■ Assignment
Please give back only the lines below from the one containing "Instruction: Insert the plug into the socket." to the one containing "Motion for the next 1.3", each repeated word for word, both ends included.

··· Provided entries

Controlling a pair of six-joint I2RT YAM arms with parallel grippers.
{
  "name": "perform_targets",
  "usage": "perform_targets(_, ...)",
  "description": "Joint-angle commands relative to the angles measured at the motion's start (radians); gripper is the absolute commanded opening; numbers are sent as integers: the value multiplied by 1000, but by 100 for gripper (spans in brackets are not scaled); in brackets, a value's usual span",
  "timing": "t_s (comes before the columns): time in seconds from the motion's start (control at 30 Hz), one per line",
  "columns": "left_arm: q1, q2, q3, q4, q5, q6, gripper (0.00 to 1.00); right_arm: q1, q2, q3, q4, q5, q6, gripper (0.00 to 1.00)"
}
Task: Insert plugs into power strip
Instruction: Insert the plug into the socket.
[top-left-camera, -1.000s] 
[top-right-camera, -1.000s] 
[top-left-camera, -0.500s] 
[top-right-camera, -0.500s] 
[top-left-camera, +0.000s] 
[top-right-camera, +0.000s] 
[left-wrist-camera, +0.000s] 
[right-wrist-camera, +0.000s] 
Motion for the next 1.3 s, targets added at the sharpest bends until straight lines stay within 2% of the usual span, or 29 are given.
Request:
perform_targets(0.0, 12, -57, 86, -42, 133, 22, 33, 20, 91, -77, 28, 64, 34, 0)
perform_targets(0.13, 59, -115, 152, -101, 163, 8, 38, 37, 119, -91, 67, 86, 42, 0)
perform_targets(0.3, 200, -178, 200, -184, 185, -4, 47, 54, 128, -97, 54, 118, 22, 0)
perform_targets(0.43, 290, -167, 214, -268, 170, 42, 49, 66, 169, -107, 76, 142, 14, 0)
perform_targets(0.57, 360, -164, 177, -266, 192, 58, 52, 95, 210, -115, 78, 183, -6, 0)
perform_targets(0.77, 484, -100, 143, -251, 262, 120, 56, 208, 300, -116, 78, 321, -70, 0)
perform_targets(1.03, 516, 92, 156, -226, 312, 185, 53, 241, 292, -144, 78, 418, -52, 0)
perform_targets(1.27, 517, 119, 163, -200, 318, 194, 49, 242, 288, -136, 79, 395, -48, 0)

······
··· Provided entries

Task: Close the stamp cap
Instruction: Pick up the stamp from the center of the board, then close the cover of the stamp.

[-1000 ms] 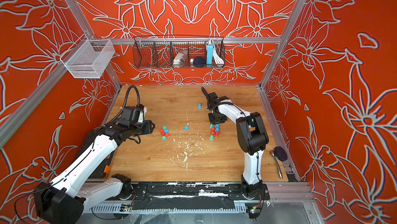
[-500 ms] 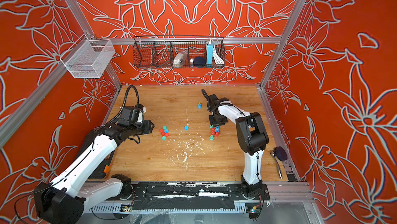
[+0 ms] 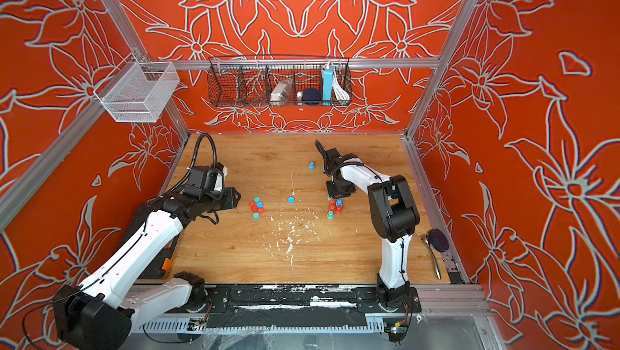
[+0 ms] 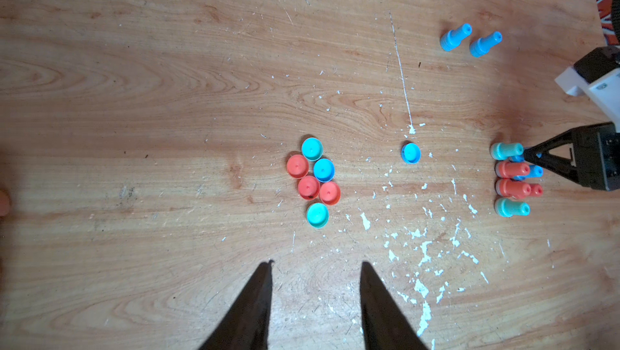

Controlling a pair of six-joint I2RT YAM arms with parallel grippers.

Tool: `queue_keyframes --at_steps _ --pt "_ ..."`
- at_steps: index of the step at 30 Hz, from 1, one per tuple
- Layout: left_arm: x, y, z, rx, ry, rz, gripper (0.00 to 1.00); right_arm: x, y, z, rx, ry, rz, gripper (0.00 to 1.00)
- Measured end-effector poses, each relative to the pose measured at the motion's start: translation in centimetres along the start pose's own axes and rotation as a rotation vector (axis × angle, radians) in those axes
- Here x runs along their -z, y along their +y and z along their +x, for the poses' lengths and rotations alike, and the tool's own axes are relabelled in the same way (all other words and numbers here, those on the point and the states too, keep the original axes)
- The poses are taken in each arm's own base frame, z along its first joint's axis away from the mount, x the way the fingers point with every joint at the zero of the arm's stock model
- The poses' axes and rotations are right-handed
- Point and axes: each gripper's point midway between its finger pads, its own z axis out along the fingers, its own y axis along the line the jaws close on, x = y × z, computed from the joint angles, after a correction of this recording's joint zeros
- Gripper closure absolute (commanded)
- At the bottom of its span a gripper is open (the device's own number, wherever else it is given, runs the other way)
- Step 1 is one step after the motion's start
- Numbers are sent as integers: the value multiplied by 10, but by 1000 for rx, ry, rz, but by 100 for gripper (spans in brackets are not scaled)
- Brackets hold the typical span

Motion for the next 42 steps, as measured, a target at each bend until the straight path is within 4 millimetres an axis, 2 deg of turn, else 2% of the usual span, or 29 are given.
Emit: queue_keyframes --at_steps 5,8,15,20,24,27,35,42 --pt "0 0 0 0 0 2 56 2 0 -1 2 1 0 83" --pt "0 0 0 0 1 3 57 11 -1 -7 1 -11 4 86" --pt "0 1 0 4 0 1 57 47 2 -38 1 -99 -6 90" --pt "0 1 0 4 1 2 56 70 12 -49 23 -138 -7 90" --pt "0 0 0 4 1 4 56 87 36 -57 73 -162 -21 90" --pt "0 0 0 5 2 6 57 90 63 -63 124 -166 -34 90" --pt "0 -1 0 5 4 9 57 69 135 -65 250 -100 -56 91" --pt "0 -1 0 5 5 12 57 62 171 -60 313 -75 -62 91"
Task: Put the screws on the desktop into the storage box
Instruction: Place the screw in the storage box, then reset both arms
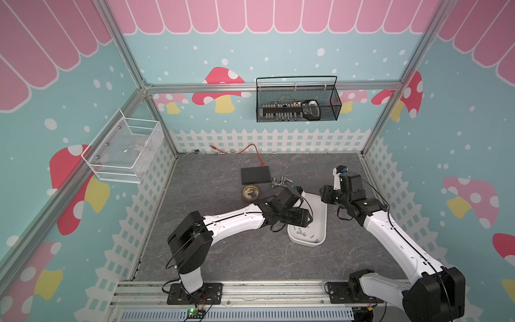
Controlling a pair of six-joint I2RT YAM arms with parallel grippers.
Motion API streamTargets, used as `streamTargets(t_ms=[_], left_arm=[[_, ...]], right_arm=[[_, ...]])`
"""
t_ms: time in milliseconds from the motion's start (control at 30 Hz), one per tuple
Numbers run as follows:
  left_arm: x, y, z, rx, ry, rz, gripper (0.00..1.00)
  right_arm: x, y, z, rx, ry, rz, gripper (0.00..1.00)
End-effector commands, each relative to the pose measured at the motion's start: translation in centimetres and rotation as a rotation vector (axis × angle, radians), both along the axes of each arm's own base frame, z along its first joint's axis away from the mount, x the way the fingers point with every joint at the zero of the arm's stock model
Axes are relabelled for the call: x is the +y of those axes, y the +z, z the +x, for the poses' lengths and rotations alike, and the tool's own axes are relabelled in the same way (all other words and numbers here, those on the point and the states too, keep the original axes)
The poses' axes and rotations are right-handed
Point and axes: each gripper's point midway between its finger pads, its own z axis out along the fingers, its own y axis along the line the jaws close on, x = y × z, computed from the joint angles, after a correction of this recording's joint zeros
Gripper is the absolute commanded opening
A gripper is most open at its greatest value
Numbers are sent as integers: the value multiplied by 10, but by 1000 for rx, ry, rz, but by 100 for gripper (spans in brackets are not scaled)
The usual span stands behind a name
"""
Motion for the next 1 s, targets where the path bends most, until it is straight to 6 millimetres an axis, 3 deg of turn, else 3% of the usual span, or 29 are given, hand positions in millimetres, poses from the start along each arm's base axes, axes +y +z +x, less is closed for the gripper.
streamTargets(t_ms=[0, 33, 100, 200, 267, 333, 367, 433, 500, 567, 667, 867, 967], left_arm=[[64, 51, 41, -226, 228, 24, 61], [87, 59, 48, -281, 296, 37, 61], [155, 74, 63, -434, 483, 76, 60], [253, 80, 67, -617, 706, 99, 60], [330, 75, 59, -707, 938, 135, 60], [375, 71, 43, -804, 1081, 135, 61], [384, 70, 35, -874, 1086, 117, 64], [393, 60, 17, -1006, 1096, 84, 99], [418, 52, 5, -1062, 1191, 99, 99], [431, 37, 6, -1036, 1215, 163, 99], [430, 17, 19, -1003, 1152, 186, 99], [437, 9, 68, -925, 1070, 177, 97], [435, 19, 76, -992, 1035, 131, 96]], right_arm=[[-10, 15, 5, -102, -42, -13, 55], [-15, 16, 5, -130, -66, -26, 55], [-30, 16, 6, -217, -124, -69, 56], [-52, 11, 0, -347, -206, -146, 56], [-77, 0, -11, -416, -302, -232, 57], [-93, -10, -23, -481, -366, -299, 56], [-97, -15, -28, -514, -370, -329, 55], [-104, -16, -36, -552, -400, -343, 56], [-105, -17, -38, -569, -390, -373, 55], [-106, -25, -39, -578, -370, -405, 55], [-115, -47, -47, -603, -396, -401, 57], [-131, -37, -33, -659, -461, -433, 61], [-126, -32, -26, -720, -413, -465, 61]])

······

■ Solution to this task
Instruction: Insert the plug into the socket.
[top-left-camera, -1.000s] 
[top-right-camera, -1.000s] 
[top-left-camera, -0.500s] 
[top-right-camera, -0.500s] 
[top-left-camera, +0.000s] 
[top-right-camera, +0.000s] 
[left-wrist-camera, +0.000s] 
[right-wrist-camera, +0.000s] 
Motion for the next 1.3 s, targets added at the sharpest bends until straight lines stay within 2% of the usual span, or 29 are given.

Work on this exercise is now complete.